Salted caramel hot chocolate cookies
1 cup butter, softened
1 1/4 cups white sugar
3/4 cup brown sugar
2 eggs
1 teaspoon vanilla extract
3/4 teaspoon cayenne pepper
1 cup cocoa powder
1 teaspoon baking soda
1/2 teaspoon salt
2 cups flour
36 chocolate-covered soft caramel candies (see cook's note)
1 cup finely chopped pecans (see cook's note)
1 tablespoon coarse sea salt
Cream together butter, and white and brown sugars in a large bowl until fluffy. Add eggs one at a time, then vanilla, blending well after each.
Add cayenne and blend very well to distribute evenly throughout cookie batter. Add cocoa, baking soda and 1/2 teaspoon salt. Blend well.
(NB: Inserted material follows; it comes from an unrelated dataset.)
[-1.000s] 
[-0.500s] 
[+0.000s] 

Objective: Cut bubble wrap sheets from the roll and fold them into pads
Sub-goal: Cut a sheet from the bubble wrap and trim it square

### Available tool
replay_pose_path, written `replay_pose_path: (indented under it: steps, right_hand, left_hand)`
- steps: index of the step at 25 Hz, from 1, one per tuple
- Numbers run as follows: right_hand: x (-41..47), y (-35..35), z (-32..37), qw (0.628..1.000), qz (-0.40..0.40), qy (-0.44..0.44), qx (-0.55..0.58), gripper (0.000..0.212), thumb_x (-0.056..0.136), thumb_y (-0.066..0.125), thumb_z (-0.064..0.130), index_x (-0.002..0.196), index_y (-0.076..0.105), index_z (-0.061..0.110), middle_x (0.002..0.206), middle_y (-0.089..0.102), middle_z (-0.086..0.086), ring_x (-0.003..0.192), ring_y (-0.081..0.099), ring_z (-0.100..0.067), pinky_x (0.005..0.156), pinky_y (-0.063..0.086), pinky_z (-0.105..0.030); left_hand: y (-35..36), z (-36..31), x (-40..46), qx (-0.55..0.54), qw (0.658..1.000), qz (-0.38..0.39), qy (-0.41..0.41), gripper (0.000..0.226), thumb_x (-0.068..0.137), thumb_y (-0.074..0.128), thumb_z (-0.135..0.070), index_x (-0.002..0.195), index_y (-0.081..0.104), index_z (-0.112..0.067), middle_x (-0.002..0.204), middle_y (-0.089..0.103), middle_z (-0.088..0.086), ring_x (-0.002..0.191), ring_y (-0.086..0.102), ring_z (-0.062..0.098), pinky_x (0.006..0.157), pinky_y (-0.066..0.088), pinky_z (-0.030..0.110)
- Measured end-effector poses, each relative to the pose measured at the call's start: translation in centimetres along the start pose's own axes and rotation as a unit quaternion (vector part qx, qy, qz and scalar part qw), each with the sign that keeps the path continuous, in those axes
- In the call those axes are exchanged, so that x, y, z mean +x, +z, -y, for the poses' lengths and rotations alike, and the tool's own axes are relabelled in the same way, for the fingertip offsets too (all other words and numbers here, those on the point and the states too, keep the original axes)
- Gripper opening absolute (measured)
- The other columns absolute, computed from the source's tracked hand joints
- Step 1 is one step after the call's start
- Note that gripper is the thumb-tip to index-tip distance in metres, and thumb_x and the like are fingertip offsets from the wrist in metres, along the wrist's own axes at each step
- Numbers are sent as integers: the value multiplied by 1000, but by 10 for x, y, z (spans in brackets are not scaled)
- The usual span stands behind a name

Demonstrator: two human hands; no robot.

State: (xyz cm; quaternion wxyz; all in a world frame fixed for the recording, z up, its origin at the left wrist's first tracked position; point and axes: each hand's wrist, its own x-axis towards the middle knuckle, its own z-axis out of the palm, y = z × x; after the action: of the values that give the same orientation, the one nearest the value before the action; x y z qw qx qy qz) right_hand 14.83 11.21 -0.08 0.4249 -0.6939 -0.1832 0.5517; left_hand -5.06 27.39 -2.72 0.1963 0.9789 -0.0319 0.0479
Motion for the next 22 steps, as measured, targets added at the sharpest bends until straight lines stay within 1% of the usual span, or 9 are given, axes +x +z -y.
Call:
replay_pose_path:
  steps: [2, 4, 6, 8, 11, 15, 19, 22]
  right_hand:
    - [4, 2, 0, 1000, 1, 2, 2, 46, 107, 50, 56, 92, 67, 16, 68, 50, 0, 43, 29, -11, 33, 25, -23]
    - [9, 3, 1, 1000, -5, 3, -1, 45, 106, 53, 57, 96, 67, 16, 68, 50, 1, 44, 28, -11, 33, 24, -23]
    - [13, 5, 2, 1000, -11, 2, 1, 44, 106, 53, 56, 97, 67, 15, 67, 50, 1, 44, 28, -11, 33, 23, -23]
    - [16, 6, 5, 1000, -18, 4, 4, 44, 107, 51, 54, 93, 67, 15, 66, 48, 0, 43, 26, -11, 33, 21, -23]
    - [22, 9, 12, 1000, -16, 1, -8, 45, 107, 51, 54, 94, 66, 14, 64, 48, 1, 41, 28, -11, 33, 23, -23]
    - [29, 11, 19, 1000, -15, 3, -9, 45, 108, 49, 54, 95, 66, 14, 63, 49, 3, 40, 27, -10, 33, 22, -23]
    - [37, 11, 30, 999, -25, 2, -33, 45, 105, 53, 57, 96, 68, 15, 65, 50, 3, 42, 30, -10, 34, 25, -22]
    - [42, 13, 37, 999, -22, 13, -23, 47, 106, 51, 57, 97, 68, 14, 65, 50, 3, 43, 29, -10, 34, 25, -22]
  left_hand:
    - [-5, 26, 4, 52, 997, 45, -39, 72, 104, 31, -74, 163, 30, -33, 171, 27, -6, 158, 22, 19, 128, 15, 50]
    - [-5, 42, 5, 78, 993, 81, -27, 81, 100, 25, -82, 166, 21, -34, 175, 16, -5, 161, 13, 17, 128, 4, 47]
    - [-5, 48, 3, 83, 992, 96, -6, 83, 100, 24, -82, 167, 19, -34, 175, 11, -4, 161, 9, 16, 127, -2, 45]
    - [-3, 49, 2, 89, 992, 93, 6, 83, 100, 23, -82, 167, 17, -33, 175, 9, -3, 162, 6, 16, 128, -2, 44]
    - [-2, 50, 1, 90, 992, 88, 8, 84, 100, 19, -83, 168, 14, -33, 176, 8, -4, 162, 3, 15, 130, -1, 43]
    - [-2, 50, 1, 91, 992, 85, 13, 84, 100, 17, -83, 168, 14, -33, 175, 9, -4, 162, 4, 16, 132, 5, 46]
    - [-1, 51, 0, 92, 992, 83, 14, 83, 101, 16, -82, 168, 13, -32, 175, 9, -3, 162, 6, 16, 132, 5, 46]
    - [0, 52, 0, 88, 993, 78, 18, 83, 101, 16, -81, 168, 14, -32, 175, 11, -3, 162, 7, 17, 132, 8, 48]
Add flour and blend until just mixed.
Scoop cookies in rounded teaspoons or with a cookie scoop. Push chocolate-covered caramel candy into the center of dough ball and ensure cookie dough is completely wrapped in dough.
Mix chopped pecans and sea salt in a small bowl. Dip half of dough ball into pecan mixture. Place dough balls nut side up on parchment-lined cookie sheet. Chill for one hour.
Bake at 350 degrees for 11 to 13 minutes.
Makes about 36 cookies.
Cook's note: Angie Seaman uses Hershey's Rolo Carmels in Milk Chocolate for this recipe. She suggests candied pecans as an alternative to regular pecans.